Dijkstar is an implementation of Dijkstra's single-source shortest-paths algorithm. If a destination node is given, the algorithm halts when that node is reached; otherwise it continues until paths from the source node to all other nodes are found.

Accepts an optional cost (or "weight") function that will be called on every iteration.

Also accepts an optional heuristic function that is used to push the algorithm toward a destination instead of fanning out in every direction. Using such a heuristic function converts Dijkstra to A* (and this is where the name "Dijkstar" comes from).

Example:

>>> from dijkstar import Graph, find_path
>>> graph = Graph()
>>> graph.add_edge(1, 2, 110)
>>> graph.add_edge(2, 3, 125)
>>> graph.add_edge(3, 4, 108)
>>> find_path(graph, 1, 4)
PathInfo(
    nodes=[1, 2, 3, 4],
    edges=[110, 125, 108],
    costs=[110, 125, 108],
    total_cost=343)

In this example, the edges are just simple numeric values--110, 125, 108--that could represent lengths, such as the length of a street segment between two intersections. find_path will use these values directly as costs.

Example with cost function:

>>> from dijkstar import Graph, find_path
>>> graph = Graph()
>>> graph.add_edge(1, 2, (110, 'Main Street'))
>>> graph.add_edge(2, 3, (125, 'Main Street'))
>>> graph.add_edge(3, 4, (108, '1st Street'))
>>> def cost_func(u, v, edge, prev_edge):
...     length, name = edge
...     if prev_edge:
...         prev_name = prev_edge[1]
...     else:
...         prev_name = None
...     cost = length
...     if name != prev_name:
...         cost += 10
...     return cost
...
>>> find_path(graph, 1, 4, cost_func=cost_func)
PathInfo(
    nodes=[1, 2, 3, 4],
    edges=[(110, 'Main Street'), (125, 'Main Street'), (108, '1st Street')],
    costs=[120, 125, 118],
    total_cost=363)

The cost function is passed the current node (u), a neighbor (v) of the current node, the edge that connects u to v, and the edge that was traversed previously to get to the current node.

A cost function is most useful when computing costs dynamically. If costs in your graph are fixed, a cost function will only add unnecessary overhead. In the example above, a penalty is added when the street name changes.

When using a cost function, one recommendation is to compute a base cost when possible. For example, for a graph that represents a street network, the base cost for each street segment (edge) could be the length of the segment multiplied by the speed limit. There are two advantages to this: the size of the graph will be smaller and the cost function will be doing less work, which may improve performance.

Graph Export & Import

The graph can be saved to disk (pickled) like so:

>>> graph.dump(path)

And read back like this (load is a classmethod that returns a populated Graph instance):

>>> Graph.load(path)

Server

Dijkstar comes with a simple, standalone, web-based graph server that's built on top of Starlette and Uvicorn. It can be installed with pip:

pip install Dijkstar[server]

This installs additional libraries as well as the dijkstar serve console script. The server can be run like so:

dijkstar serve

This runs uvicorn on 127.0.0.1:8000 with an empty graph.
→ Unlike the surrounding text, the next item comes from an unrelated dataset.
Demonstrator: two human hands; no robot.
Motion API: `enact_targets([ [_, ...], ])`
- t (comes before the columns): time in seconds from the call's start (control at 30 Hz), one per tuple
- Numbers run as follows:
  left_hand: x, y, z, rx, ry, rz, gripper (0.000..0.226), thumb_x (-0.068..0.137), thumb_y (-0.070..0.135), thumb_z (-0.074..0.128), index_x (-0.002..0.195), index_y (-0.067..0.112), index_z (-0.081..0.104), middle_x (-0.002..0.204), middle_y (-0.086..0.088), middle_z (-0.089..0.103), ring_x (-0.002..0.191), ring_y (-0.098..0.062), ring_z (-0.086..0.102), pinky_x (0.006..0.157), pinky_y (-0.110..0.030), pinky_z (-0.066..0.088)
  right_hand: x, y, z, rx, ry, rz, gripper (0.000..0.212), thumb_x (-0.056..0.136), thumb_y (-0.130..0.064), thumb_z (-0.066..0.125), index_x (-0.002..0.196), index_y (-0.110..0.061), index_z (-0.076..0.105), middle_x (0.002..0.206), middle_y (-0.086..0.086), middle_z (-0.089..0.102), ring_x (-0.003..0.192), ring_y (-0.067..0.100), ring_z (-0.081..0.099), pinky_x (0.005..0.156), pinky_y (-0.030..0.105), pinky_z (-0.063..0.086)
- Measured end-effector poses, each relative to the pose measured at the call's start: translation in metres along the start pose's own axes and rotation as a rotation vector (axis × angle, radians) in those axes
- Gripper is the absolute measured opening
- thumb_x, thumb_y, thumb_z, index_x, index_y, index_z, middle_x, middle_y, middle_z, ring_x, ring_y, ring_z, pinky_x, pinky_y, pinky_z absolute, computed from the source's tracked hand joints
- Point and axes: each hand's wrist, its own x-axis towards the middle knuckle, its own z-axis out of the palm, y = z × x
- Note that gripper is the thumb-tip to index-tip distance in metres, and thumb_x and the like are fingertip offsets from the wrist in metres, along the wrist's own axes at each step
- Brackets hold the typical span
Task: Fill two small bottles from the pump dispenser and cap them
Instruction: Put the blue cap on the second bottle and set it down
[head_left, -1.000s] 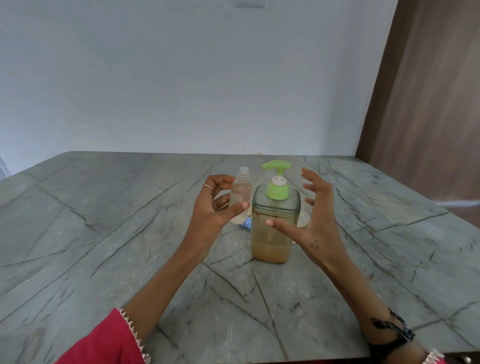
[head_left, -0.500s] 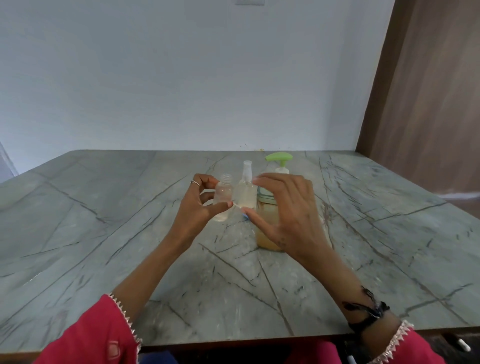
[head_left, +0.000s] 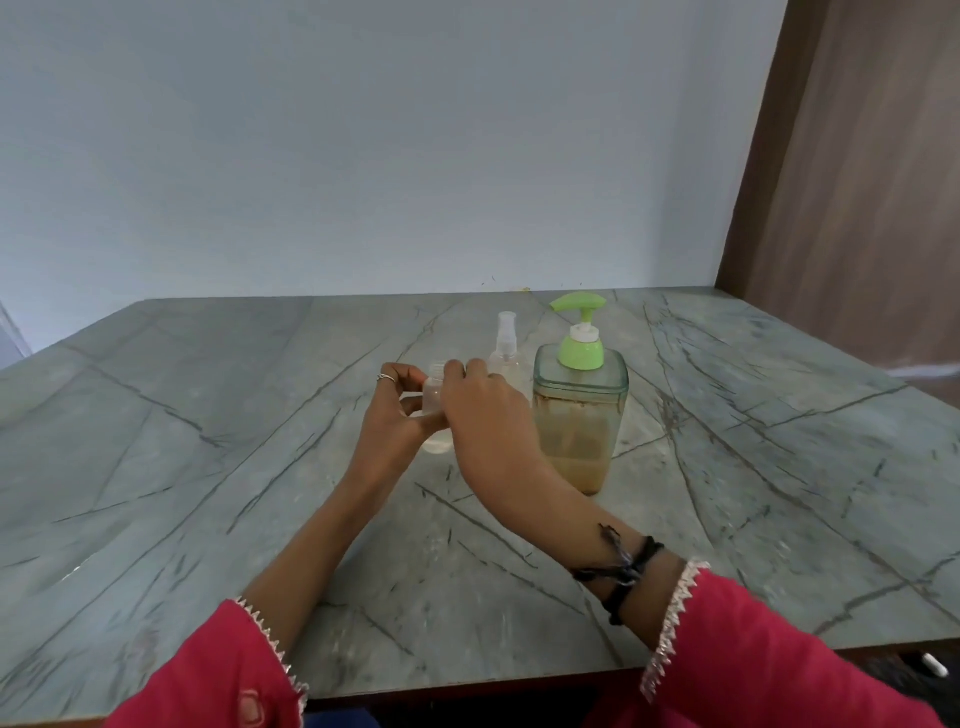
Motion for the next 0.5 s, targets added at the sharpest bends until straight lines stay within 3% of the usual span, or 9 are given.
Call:
enact_targets([
  [0.17,0.002,-0.005,-0.004,-0.013,0.033,-0.009,0.034,0.077,-0.003,0.068,0.089,0.019,0.045,0.084,0.005,0.058,0.067,0.003,0.061,0.061,-0.013,0.05,0.027,-0.004,0.026,-0.208,-0.26,0.113,0.037,0.097,0.0,0.045,0.133,0.005,0.042,0.134,0.024,0.047,0.122,0.034,0.052,0.097,0.036,0.047],
  [0.37,0.004,-0.012,-0.002,0.027,0.03,-0.033,0.043,0.071,-0.006,0.072,0.085,0.022,0.043,0.085,0.006,0.054,0.079,-0.011,0.06,0.066,-0.013,0.049,0.025,0.006,0.04,-0.427,-0.369,0.106,0.035,0.097,-0.013,0.048,0.13,-0.005,0.047,0.128,0.011,0.052,0.12,0.029,0.051,0.088,0.033,0.046],
  [0.5,0.004,-0.013,0.001,0.043,0.032,-0.038,0.042,0.072,-0.005,0.072,0.083,0.024,0.042,0.085,0.006,0.054,0.08,-0.01,0.059,0.069,-0.015,0.049,0.026,0.008,0.039,-0.341,-0.359,0.14,0.031,0.098,-0.01,0.046,0.129,-0.006,0.045,0.127,0.008,0.053,0.117,0.024,0.056,0.073,0.029,0.038],
])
A previously-saved graph can be loaded from disk like so:

dijkstar serve -g path/to/graph

Server Configuration

The server is configured via environment variables following the same 12-factor pattern as Starlette. These can be set in the following ways, in order of precedence:

  • Options passed to dijkstar serve, which will overwrite existing environment variables.
  • Environment variables set in the usual way (e.g., via the shell).
  • Variables set in an env file, which will be added to the environment if not already present. The default env file is ./.env (relative to the server's PWD).

The environment variables affecting the server correspond to the settings in the dijkstar.server.conf module (with names upper-cased).
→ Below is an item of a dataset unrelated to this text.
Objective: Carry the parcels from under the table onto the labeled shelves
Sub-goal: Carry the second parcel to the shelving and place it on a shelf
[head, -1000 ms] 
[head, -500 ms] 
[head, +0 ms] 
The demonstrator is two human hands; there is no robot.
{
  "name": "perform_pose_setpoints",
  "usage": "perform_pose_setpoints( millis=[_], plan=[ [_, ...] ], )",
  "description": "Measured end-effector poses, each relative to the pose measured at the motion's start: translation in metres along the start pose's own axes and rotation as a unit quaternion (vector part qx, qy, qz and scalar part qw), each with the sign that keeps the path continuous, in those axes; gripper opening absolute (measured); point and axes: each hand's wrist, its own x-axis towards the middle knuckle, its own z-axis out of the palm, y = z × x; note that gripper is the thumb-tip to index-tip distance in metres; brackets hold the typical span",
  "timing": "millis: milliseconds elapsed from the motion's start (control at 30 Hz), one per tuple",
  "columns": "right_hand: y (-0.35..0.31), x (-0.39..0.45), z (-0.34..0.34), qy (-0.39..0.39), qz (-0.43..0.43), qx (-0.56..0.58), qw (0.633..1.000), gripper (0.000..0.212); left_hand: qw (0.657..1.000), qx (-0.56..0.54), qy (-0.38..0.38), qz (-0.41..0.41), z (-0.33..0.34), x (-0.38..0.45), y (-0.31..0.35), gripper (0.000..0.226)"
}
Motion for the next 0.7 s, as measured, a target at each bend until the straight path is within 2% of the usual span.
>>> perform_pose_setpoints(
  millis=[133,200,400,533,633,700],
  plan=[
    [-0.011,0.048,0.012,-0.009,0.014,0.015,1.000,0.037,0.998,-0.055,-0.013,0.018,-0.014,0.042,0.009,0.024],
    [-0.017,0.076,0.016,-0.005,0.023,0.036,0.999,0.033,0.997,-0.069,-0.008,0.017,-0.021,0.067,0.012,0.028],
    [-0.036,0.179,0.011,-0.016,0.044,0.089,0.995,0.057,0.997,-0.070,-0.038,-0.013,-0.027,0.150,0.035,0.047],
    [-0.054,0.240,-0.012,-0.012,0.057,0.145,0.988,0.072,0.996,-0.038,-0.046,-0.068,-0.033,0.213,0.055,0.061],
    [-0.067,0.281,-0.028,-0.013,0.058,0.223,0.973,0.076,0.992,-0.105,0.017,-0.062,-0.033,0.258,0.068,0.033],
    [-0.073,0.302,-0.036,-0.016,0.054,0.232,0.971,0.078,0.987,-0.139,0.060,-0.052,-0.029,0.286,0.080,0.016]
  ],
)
TODO: Document environment variables here.

Road Map/Planned Features

  • Console script to run server
  • Configuration via env file
  • Configuration console script options
  • Load graph from file on startup
  • Endpoints
    • HTML home page listing available endpoints
    • /graph-info -> Basic graph info
    • /load-graph -> Load a new graph (from file or data)
    • /reload-graph -> Reload the current graph file
    • /add-edge -> Add edge to graph
    • /get-edge -> Get edge from graph
    • /add-node -> Add node to graph
    • /get-node -> Get node from graph
    • /find-path -> Find path between nodes in graph
  • Client wrapping server API calls
    • Graph info
    • Load graph
    • Reload graph
    • Add edge
    • Get edge
    • Add node
    • Get node
    • Find path
  • Auth?

Clients

Any HTTP client can be used to make requests to the server, such as fetch in the browser or curl on the command line. For example, fetch can be used to interact with a graph directly from a web app:

const response = await fetch('http://localhost:8000/graph-info')
const info = await response.json();

Dijkstar also includes a client that can be used to make requests conveniently from Python code:

from dijkstar.server.client import Client
client = Client()  # Uses the default base URL http://localhost:8000
info = client.graph_info()

This is intended for use in scripts, back end web services, and the like. Here's an example of using the client in a Django-style view:

def find_path_view(request):
    path = client.find_path(1, 2)
    # Process the path. For example, you might retrieve edges from
    # the database here.
    edges = Edge.objects.filter(id__in=path['edges'])
    edges = [{'id': edge.id, 'name': edge.name} for edge in edges]
    return JsonResponse(edges)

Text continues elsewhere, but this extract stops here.